◆ EXTRACTED ENTRIES
'''

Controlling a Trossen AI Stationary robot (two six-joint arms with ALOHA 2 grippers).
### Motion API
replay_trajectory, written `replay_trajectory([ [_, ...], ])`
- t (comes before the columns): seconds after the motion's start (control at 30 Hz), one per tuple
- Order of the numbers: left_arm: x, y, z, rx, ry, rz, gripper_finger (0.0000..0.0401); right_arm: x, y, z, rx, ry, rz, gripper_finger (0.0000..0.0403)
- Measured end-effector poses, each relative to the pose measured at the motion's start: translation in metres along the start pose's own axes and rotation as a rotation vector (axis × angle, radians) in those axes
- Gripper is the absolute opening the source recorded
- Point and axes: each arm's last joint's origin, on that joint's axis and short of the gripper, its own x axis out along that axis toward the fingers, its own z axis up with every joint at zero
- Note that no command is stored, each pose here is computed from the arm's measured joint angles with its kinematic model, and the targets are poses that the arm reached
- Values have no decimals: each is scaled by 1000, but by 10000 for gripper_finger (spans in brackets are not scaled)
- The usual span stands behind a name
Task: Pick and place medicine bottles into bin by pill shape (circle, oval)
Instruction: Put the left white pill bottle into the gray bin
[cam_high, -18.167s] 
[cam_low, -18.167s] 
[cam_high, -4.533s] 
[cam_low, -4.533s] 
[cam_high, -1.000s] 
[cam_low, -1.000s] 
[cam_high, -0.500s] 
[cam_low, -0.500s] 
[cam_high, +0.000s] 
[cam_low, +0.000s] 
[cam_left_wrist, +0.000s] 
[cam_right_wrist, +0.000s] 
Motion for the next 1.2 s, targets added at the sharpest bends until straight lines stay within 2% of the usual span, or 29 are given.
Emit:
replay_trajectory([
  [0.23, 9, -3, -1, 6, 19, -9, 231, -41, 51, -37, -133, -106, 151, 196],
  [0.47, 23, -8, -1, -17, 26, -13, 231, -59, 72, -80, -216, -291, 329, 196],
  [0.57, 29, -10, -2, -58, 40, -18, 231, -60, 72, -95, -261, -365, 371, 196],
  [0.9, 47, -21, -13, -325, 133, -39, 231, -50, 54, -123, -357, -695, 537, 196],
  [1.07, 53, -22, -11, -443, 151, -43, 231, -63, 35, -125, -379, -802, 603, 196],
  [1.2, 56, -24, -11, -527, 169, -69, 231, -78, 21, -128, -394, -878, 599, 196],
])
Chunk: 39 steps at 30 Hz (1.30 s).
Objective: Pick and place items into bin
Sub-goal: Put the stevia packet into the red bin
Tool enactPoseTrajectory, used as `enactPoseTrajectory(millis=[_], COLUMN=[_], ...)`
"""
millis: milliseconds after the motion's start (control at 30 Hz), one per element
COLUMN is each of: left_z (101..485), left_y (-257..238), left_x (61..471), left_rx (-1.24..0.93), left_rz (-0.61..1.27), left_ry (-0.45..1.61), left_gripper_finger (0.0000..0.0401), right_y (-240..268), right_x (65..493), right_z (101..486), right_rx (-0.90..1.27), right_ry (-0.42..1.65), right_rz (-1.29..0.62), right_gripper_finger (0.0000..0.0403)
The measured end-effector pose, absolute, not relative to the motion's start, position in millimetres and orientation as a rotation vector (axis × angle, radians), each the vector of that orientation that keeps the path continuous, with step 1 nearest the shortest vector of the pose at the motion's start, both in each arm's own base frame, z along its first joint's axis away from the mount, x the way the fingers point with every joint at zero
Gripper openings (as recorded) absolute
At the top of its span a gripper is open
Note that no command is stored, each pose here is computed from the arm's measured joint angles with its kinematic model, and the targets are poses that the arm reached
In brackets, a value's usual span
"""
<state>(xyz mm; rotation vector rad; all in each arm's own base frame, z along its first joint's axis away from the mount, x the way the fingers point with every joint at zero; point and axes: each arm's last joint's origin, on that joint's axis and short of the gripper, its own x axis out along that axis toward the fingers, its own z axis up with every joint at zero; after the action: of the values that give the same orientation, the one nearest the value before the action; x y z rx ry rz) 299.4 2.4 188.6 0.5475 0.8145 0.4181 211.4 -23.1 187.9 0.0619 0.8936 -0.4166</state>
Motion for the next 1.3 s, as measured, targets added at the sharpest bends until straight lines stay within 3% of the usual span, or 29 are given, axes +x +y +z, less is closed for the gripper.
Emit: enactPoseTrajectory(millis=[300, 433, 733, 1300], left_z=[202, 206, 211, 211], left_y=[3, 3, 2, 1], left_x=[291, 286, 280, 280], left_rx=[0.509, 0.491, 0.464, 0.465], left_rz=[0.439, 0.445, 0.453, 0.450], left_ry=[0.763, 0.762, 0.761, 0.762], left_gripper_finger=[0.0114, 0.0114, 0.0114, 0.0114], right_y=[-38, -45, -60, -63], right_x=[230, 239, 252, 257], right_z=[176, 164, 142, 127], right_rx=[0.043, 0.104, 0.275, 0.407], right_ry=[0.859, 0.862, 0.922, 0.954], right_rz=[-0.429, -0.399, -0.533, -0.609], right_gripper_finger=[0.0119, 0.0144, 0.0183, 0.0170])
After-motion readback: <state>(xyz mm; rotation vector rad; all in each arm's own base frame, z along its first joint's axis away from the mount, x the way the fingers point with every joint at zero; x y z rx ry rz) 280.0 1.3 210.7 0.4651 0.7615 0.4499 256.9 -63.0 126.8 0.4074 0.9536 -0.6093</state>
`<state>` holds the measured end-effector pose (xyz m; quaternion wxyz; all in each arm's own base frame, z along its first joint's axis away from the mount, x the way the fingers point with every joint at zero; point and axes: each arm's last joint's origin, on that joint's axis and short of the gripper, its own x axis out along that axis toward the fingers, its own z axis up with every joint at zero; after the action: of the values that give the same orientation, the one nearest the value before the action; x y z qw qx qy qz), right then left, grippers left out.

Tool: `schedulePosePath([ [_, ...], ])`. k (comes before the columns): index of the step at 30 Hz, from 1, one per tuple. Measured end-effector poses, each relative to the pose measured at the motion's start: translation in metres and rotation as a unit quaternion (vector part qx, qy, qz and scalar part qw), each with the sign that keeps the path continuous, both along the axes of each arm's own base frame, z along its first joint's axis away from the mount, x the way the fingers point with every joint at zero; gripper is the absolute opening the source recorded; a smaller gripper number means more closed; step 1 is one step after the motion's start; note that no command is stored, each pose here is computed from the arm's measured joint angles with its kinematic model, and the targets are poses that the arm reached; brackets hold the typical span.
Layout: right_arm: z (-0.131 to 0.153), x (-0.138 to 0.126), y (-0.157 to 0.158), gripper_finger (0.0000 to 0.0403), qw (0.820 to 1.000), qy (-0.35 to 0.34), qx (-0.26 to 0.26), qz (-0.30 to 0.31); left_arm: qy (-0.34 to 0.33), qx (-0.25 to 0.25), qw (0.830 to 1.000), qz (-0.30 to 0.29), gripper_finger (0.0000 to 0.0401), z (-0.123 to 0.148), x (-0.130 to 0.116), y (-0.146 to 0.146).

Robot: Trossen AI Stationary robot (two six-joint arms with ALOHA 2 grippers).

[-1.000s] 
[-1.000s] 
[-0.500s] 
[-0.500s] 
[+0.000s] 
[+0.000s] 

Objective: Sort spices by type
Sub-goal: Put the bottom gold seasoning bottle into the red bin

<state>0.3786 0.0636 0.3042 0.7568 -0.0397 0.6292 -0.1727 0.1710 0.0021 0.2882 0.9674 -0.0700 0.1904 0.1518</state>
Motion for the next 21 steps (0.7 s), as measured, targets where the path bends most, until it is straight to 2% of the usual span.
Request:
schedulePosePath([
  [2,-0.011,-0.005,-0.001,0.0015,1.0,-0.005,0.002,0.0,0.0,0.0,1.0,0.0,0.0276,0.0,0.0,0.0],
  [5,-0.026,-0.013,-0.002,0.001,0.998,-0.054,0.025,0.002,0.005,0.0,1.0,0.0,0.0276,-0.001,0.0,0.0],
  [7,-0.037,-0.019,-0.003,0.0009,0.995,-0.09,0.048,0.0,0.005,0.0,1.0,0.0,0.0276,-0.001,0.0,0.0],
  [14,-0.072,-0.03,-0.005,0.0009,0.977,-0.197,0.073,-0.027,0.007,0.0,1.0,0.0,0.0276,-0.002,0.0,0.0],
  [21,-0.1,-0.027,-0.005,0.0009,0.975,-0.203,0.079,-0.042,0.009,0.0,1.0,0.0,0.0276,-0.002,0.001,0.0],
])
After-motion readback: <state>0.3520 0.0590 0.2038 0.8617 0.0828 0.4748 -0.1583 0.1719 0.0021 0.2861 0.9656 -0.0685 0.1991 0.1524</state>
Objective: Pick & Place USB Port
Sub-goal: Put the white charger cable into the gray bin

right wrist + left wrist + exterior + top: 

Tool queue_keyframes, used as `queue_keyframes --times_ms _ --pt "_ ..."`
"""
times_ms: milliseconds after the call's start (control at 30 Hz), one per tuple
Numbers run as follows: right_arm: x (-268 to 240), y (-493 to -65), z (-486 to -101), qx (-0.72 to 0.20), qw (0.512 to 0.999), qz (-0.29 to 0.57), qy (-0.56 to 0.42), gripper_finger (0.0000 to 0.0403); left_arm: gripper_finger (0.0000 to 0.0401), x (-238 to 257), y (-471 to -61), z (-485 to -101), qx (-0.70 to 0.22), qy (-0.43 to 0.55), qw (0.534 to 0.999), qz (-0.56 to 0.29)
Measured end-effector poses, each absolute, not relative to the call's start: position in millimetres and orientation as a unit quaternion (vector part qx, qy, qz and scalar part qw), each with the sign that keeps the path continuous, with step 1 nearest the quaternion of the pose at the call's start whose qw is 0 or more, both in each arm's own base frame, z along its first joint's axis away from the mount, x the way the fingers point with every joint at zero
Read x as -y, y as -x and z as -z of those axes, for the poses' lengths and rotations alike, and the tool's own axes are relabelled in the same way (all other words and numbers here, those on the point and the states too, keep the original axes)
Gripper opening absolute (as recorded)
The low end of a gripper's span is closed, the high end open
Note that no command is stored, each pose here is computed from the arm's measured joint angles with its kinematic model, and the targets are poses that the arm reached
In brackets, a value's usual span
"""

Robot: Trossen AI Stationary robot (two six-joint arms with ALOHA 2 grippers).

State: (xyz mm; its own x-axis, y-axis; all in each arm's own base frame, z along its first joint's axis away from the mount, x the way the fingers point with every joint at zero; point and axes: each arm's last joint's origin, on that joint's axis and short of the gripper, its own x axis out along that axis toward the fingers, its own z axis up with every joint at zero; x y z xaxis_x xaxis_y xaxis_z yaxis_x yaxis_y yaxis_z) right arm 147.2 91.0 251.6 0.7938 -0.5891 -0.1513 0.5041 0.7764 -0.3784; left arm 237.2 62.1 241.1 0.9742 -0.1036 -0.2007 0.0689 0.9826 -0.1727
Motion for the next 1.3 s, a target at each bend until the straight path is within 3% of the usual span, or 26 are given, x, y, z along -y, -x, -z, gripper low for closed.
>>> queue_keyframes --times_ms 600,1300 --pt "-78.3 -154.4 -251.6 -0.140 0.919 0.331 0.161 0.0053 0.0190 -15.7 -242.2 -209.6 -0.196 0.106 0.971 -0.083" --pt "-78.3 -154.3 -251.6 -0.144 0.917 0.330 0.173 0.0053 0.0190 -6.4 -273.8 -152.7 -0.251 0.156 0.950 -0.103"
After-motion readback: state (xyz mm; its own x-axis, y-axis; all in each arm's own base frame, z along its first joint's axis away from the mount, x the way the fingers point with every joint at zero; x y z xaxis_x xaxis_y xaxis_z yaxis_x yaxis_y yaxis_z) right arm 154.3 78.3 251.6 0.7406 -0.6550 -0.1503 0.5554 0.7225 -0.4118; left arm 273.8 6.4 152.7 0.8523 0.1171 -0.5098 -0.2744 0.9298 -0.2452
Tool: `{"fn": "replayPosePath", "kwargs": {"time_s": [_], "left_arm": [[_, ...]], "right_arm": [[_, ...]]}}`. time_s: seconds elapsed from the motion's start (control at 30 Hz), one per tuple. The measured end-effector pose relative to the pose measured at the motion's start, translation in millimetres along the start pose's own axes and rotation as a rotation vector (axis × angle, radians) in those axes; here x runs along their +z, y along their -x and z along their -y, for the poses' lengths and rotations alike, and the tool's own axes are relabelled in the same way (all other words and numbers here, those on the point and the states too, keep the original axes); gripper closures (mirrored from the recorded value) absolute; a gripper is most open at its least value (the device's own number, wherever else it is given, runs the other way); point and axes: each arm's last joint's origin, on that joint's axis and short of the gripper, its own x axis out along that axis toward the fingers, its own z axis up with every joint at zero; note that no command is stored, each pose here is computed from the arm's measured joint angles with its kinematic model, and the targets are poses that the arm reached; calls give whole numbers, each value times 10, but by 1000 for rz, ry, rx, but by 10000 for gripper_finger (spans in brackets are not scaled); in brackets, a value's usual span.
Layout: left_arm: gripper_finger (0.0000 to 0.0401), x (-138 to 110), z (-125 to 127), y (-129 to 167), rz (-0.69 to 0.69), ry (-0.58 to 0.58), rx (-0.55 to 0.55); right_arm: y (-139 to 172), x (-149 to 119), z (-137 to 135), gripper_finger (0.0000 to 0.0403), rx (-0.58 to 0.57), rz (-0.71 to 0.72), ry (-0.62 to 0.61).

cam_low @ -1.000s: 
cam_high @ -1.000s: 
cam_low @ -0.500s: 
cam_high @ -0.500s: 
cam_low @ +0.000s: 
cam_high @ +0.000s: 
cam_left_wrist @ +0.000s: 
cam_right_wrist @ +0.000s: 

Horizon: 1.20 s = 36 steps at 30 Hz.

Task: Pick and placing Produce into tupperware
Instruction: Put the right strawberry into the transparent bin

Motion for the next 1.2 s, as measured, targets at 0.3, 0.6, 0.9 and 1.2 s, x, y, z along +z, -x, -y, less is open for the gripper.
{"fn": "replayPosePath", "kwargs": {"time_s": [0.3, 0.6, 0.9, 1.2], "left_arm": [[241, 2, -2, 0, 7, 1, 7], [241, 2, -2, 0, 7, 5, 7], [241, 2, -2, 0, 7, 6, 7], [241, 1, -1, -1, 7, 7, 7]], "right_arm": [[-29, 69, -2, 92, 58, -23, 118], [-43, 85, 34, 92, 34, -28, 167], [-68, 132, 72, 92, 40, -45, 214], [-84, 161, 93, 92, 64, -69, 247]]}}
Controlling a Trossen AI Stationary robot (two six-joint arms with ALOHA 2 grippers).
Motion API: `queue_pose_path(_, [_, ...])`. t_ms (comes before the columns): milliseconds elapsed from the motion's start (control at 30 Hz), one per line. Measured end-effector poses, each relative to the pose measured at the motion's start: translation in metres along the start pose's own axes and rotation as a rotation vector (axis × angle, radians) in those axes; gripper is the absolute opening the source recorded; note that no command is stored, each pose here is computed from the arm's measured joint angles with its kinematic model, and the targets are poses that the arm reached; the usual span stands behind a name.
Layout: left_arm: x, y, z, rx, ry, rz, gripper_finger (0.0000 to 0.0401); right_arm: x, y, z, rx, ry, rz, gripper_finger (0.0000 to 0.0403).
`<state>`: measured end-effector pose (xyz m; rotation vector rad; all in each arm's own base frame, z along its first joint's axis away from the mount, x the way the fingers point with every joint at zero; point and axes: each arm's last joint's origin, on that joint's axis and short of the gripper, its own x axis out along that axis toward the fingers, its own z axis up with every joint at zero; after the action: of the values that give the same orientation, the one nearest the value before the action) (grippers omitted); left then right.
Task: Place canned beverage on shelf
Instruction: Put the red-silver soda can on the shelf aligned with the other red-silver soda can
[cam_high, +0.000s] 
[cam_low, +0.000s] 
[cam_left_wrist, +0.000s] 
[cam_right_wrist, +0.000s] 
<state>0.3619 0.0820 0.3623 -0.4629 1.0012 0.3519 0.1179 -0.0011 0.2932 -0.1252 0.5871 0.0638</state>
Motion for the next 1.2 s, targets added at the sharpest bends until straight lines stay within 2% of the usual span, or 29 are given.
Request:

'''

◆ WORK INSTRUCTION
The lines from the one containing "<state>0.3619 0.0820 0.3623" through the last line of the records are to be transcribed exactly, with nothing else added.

◆ RESPONSE FOR THIS EXERCISE
<state>0.3619 0.0820 0.3623 -0.4629 1.0012 0.3519 0.1179 -0.0011 0.2932 -0.1252 0.5871 0.0638</state>
Motion for the next 1.2 s, targets added at the sharpest bends until straight lines stay within 2% of the usual span, or 29 are given.
Request:

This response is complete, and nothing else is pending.